What needs to be done: In the data below, which lines hold "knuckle"? Copy every one.

Material for the task:
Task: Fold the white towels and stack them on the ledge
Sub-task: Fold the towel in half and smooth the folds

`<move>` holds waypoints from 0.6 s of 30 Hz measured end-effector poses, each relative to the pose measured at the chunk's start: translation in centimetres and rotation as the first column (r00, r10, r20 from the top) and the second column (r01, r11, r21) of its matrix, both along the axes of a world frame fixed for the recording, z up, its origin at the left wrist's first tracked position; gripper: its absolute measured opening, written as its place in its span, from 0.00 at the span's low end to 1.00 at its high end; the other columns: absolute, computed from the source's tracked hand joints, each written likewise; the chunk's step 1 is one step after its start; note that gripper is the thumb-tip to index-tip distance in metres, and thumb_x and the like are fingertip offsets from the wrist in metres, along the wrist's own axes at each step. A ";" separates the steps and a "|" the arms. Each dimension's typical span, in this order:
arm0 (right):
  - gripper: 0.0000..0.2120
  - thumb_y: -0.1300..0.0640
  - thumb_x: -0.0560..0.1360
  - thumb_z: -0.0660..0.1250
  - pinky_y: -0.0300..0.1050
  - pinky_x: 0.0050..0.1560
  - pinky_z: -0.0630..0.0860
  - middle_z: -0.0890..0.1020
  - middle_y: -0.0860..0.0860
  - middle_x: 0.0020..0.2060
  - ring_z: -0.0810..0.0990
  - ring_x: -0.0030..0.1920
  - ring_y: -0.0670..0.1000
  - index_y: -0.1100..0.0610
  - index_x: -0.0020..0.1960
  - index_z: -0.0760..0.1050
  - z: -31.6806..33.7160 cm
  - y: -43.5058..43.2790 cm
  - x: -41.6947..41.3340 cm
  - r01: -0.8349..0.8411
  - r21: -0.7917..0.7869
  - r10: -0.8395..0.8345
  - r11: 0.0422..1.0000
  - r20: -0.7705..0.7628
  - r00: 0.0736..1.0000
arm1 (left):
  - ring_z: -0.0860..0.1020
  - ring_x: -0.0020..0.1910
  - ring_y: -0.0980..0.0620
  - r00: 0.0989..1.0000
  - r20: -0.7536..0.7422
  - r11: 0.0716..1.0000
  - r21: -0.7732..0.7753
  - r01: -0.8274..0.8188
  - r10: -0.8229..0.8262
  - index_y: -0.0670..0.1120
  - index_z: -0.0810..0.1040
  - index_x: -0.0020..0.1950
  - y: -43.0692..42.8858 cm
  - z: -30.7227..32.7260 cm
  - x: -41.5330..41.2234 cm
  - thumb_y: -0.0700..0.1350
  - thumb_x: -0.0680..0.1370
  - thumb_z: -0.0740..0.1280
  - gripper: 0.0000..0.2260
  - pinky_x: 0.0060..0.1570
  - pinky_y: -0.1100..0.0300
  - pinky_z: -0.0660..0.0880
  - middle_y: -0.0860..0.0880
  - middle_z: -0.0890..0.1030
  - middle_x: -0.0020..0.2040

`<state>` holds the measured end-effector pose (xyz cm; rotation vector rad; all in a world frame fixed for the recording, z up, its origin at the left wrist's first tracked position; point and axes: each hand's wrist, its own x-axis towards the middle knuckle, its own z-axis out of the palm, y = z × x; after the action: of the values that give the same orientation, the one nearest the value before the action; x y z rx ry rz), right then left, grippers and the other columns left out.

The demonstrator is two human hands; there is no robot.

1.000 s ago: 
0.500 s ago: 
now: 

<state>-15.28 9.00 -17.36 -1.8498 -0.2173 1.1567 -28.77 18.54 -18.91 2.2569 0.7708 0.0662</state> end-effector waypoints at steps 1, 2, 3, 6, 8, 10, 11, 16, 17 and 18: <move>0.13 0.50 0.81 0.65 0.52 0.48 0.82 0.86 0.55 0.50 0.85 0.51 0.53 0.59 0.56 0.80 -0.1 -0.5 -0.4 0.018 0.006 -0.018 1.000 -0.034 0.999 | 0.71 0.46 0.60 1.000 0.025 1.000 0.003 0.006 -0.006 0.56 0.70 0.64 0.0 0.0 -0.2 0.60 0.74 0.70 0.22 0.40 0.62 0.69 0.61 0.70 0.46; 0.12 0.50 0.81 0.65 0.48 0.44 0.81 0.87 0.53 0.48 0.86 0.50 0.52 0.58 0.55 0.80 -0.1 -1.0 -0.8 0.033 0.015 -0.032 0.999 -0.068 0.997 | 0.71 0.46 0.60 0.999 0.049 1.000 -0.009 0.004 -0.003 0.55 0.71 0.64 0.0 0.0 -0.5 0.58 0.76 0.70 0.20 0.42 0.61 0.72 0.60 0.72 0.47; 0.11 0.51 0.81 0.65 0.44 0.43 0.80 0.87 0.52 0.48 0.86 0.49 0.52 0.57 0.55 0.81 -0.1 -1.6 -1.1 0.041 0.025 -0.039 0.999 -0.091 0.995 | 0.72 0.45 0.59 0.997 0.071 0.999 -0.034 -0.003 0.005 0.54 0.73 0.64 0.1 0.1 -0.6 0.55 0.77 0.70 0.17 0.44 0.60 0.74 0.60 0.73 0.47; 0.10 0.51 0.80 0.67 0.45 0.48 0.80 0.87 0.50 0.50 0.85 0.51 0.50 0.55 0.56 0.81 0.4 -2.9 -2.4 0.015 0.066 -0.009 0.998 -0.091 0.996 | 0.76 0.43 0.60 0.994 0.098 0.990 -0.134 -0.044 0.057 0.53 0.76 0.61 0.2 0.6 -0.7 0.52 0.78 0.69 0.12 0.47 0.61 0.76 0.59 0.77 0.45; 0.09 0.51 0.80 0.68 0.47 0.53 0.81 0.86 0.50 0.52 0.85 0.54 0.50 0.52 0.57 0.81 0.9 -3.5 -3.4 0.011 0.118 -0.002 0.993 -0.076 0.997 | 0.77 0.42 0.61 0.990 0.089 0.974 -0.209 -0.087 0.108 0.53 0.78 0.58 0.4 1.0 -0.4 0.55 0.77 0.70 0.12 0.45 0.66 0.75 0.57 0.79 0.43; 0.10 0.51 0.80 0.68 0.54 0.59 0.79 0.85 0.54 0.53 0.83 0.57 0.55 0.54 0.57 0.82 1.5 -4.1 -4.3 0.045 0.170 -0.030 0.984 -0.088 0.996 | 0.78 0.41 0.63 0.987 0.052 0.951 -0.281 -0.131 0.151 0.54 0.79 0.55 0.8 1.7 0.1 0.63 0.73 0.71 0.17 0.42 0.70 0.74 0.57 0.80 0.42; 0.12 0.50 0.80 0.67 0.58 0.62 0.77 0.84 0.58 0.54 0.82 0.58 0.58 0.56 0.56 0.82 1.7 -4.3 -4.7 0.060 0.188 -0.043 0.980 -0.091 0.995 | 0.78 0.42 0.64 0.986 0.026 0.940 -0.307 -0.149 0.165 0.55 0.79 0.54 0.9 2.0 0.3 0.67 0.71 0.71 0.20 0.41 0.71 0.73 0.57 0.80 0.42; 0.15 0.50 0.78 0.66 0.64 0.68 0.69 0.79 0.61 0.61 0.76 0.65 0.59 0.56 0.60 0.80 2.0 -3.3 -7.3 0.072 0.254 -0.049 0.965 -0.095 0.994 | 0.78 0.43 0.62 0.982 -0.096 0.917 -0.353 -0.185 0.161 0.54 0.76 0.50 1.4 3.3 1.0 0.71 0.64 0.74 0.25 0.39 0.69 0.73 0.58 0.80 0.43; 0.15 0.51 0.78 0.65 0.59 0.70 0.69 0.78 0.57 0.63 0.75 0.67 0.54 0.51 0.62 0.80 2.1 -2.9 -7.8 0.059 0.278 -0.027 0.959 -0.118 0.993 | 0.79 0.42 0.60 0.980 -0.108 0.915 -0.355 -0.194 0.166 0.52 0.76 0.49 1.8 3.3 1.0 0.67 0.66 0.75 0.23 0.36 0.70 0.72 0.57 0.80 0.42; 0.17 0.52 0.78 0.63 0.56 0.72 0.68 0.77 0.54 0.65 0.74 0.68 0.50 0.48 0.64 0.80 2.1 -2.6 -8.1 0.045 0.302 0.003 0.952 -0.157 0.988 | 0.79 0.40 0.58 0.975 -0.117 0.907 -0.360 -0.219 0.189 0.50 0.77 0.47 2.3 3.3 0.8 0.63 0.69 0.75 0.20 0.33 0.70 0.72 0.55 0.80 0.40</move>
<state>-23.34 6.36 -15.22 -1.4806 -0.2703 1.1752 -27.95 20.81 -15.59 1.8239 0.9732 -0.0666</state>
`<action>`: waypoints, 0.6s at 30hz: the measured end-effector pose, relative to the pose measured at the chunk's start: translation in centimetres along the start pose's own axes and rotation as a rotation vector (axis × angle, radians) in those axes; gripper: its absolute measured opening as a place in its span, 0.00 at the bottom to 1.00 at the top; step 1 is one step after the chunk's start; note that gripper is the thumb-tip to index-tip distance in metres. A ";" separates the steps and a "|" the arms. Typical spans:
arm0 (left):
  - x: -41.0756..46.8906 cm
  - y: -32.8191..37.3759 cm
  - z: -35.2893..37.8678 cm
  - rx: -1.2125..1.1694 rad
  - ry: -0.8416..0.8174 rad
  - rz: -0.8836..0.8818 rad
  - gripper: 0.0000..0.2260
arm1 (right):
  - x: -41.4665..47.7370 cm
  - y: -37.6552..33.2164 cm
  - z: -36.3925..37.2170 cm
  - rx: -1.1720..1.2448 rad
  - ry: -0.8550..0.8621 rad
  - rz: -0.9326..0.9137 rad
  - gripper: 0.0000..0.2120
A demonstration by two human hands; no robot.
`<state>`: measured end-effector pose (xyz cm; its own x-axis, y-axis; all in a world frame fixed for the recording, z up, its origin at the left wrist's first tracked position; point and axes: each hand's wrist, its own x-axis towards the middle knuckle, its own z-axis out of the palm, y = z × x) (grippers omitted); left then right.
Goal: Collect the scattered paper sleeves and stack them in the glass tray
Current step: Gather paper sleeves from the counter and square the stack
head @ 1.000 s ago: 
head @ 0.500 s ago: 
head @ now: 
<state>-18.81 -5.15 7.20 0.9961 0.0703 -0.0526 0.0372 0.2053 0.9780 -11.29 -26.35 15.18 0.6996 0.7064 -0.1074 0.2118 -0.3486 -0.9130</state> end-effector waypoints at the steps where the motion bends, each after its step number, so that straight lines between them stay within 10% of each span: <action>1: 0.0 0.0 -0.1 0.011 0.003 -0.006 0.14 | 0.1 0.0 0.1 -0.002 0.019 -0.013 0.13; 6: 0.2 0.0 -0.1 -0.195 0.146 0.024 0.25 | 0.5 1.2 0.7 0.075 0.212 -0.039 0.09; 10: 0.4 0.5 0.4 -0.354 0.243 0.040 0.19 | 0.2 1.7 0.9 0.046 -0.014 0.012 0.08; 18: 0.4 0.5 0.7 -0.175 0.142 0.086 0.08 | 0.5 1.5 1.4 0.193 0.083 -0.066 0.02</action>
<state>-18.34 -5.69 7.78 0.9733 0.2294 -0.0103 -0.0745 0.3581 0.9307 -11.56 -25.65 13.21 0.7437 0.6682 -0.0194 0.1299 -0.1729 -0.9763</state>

Answer:
`<state>` holds the measured end-effector pose (xyz cm; rotation vector rad; all in a world frame fixed for the recording, z up, its origin at the left wrist's first tracked position; point and axes: each hand's wrist, its own x-axis towards the middle knuckle, its own z-axis out of the palm, y = z × x; after the action: of the values that give the same orientation, the one nearest the value before the action; x y z rx ry rz), right then left, grippers and the other columns left out.
`<state>`: measured end-effector pose (xyz cm; its own x-axis, y-axis; all in a world frame fixed for the recording, z up, its origin at the left wrist's first tracked position; point and axes: each hand's wrist, its own x-axis towards the middle knuckle, its own z-axis out of the palm, y = z × x) (grippers omitted); left then right.

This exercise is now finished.